Weak jazz

Why do some jazz performances put me to sleep or make me irritable? Improvised solos using strings of even passages are mostly boring. Keeping a regular tone - no grace notes, no vibrato, no dynamics - makes me weary. Recapitulating the head with the same notes strikes me as uncreative. I’ll almost always prefer the soloist who plays with syncopation. Someone who plays with a sense of humor? S/he’s got my vote. Someone who changes up the texture by playing different rhythmic values or in a different range or with a different style.? Another vote from me.Improvisation is by definition arbitrary and unpredictable.

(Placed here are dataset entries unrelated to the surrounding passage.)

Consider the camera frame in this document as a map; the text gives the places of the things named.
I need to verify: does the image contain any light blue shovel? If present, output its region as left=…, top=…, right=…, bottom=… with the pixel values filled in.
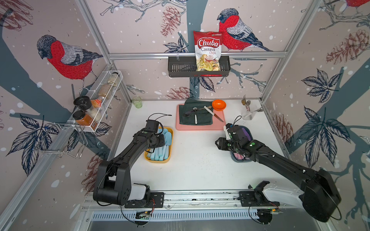
left=145, top=128, right=172, bottom=162

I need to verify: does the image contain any purple shovel pink handle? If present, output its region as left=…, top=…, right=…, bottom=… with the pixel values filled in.
left=242, top=128, right=252, bottom=141

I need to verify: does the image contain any yellow plastic tray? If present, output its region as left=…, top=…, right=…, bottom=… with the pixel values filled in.
left=144, top=127, right=173, bottom=164

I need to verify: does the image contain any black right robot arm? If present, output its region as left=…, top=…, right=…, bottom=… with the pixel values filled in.
left=215, top=124, right=341, bottom=222

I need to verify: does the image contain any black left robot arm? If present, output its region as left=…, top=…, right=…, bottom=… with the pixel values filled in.
left=93, top=119, right=165, bottom=206

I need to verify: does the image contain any teal storage box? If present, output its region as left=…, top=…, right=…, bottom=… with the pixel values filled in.
left=230, top=126, right=253, bottom=163

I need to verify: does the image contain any pink cutting board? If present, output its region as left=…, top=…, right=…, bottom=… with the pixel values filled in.
left=175, top=103, right=226, bottom=131

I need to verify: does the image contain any clear cup with utensils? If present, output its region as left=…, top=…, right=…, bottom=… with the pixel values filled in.
left=241, top=95, right=263, bottom=120

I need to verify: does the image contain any orange bowl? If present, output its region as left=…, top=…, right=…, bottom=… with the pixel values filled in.
left=212, top=99, right=226, bottom=111

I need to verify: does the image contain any dark metal spoon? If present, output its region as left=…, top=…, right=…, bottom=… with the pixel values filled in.
left=183, top=107, right=207, bottom=117

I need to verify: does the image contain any small green glass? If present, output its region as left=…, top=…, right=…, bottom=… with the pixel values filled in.
left=132, top=96, right=143, bottom=109

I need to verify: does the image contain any dark green cloth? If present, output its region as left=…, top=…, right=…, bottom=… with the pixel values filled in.
left=179, top=98, right=213, bottom=126

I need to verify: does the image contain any orange spice jar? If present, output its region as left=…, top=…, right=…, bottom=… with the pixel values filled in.
left=72, top=110, right=94, bottom=126

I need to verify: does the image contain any black lid spice jar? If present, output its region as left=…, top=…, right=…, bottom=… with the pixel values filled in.
left=73, top=96, right=92, bottom=111

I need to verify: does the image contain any Chuba cassava chips bag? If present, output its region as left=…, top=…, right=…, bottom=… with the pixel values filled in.
left=193, top=31, right=223, bottom=71

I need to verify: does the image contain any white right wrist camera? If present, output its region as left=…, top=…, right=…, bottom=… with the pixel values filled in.
left=223, top=123, right=233, bottom=141

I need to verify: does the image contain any white handled knife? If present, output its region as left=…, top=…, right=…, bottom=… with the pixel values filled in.
left=203, top=106, right=224, bottom=123

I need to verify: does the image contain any white handled small spoon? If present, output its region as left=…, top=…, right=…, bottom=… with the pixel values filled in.
left=194, top=114, right=198, bottom=125

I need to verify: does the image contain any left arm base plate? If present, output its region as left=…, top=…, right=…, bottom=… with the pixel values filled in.
left=124, top=183, right=165, bottom=208

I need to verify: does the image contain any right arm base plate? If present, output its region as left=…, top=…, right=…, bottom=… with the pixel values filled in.
left=237, top=181, right=280, bottom=208

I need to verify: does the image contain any white wire spice rack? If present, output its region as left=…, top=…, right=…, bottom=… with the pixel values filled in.
left=74, top=70, right=122, bottom=132

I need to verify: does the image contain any black wire basket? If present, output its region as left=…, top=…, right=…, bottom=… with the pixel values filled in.
left=168, top=56, right=231, bottom=78

Unless a soloist can keep my interest, I’d always prefer one chorus to 20. There are really not too many jazz players that can sustain a long improvisation. What about having a riff backing up a soloist? Too dated? I don’t think so. This is a sure-fire way to strengthen the music. Is it OK to use the same background figures for each soloist? Sometimes this kind of repetition works great. But I discovered that in one of my favorite arrangements - Eddie Durham’s 1937 arrangement of “One-O’clock Jump” for Count Basie - each soloist gets a different background figure.I guess dissonance is hip, and so is non-danceable meters. Do I care? Is unrelieved dissonance effective? I don’t think so. The self-serving composer Arnold Schönberg told his 1940 composition class “There is still plenty of good music to be written in the key of C major.” His own music was wonderful before he developed his own theory of unresolved dissonance and stuck to it.When you combine together relentlessly even passages, regular tone, unrelieved dissonance, little or no syncopation, no background figures and lengthy improvisation you get the musical equivalent of a browbeating. If you “don’t get it,” sometimes it isn’t because you aren’t hip enough.